* Problem to work on *
Every line of the entries with the word "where" in it should be shown.

* Dataset entries *
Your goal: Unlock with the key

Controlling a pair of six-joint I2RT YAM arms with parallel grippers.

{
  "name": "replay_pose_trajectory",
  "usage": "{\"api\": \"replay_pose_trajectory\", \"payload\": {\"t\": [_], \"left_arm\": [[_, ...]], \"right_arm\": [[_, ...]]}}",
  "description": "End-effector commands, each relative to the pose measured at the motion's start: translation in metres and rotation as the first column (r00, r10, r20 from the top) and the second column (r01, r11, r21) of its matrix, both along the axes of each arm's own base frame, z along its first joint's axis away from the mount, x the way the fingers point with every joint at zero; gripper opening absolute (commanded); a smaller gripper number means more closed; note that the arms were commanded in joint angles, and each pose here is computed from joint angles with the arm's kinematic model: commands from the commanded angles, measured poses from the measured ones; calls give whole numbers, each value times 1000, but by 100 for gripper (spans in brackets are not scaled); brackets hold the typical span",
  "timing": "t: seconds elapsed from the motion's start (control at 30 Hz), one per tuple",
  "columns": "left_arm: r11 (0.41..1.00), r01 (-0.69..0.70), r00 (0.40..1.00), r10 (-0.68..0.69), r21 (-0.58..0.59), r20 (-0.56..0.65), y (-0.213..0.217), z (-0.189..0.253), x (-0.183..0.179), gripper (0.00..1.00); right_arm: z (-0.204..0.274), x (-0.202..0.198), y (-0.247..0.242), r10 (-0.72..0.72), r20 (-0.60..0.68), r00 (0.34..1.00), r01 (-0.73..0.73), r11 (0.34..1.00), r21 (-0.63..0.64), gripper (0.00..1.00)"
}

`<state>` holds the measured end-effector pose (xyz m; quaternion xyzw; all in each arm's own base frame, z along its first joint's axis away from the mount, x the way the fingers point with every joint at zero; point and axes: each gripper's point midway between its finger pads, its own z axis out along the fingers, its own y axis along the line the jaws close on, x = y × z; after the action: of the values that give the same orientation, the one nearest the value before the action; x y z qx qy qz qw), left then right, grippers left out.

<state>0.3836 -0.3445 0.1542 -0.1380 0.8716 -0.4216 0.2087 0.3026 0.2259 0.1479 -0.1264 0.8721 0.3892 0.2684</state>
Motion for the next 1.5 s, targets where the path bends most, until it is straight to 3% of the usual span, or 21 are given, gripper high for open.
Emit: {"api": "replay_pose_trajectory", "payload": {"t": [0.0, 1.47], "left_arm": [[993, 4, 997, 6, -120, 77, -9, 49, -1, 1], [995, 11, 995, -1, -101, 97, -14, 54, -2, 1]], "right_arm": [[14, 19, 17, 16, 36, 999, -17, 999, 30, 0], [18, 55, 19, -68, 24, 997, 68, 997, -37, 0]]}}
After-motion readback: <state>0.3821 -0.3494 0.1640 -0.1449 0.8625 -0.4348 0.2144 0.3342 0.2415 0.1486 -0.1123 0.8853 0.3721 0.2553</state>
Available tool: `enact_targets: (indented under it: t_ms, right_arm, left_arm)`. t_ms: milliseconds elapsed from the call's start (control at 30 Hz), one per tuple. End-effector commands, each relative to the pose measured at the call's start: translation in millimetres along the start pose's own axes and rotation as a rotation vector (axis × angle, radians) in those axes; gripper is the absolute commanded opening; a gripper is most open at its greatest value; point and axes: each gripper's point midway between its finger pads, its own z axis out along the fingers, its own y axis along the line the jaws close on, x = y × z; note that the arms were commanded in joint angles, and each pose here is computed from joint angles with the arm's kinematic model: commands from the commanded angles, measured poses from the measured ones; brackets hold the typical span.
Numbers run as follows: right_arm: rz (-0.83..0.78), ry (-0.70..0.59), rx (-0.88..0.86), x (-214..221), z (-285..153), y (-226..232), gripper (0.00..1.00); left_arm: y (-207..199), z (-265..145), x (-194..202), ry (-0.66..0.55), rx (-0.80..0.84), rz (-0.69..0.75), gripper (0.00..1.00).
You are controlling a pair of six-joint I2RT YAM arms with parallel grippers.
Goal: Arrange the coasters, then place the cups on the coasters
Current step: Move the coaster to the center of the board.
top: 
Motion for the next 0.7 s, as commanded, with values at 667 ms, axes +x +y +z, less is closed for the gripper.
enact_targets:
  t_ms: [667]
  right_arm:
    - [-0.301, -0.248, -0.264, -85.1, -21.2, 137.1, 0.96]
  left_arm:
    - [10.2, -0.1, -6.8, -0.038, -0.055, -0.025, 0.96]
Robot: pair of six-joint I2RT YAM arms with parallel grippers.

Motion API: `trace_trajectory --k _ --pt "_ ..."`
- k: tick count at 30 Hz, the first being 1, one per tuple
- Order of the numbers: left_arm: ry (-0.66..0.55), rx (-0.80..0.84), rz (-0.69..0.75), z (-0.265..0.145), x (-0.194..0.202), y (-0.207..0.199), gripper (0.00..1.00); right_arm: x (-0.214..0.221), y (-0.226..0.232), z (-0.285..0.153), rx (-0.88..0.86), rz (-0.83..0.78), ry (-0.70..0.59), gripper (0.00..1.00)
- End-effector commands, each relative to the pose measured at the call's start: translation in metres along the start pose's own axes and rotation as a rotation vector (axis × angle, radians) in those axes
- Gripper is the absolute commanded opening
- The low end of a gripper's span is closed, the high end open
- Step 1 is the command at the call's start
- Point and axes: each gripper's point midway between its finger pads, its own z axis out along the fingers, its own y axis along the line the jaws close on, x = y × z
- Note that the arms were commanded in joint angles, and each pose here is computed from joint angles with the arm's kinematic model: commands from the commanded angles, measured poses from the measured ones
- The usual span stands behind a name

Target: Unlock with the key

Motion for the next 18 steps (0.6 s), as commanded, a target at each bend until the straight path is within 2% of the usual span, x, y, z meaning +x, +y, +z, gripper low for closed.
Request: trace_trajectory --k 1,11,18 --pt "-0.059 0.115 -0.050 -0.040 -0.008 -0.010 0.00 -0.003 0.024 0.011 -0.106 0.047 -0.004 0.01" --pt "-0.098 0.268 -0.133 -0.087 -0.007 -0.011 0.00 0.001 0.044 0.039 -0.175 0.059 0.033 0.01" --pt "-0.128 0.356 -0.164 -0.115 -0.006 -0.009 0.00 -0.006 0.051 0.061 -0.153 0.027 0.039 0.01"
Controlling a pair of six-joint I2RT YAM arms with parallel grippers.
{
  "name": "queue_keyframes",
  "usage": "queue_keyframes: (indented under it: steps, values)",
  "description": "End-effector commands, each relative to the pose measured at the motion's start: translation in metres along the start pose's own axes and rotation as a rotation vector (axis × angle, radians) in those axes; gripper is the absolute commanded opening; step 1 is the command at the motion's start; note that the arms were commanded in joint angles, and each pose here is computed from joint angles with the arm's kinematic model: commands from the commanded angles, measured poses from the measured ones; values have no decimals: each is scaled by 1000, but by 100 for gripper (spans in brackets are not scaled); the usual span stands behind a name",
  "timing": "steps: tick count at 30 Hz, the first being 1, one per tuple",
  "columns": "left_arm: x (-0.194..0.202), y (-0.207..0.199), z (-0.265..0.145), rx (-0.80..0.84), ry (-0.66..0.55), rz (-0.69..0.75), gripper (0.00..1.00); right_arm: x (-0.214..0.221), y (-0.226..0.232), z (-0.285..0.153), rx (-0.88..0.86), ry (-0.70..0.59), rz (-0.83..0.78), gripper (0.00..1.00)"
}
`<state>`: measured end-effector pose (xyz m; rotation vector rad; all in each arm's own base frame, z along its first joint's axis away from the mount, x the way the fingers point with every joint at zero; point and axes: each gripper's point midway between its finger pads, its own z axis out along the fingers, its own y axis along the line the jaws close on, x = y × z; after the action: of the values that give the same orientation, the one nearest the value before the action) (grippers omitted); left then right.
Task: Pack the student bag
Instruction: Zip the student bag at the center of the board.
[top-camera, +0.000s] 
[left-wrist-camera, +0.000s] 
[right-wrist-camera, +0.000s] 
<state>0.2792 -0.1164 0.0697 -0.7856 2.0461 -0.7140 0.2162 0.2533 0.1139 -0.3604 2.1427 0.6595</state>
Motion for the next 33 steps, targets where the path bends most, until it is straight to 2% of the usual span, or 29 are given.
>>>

* Solution to the problem *
Motion for the next 1.5 s, targets where the path bends most, until it is straight to 3% of the usual span, or 21 are given, gripper high for open.
Motion for the next 33 steps, targets where the path bends most, until it is straight to 2% of the usual span, or 29 are given.

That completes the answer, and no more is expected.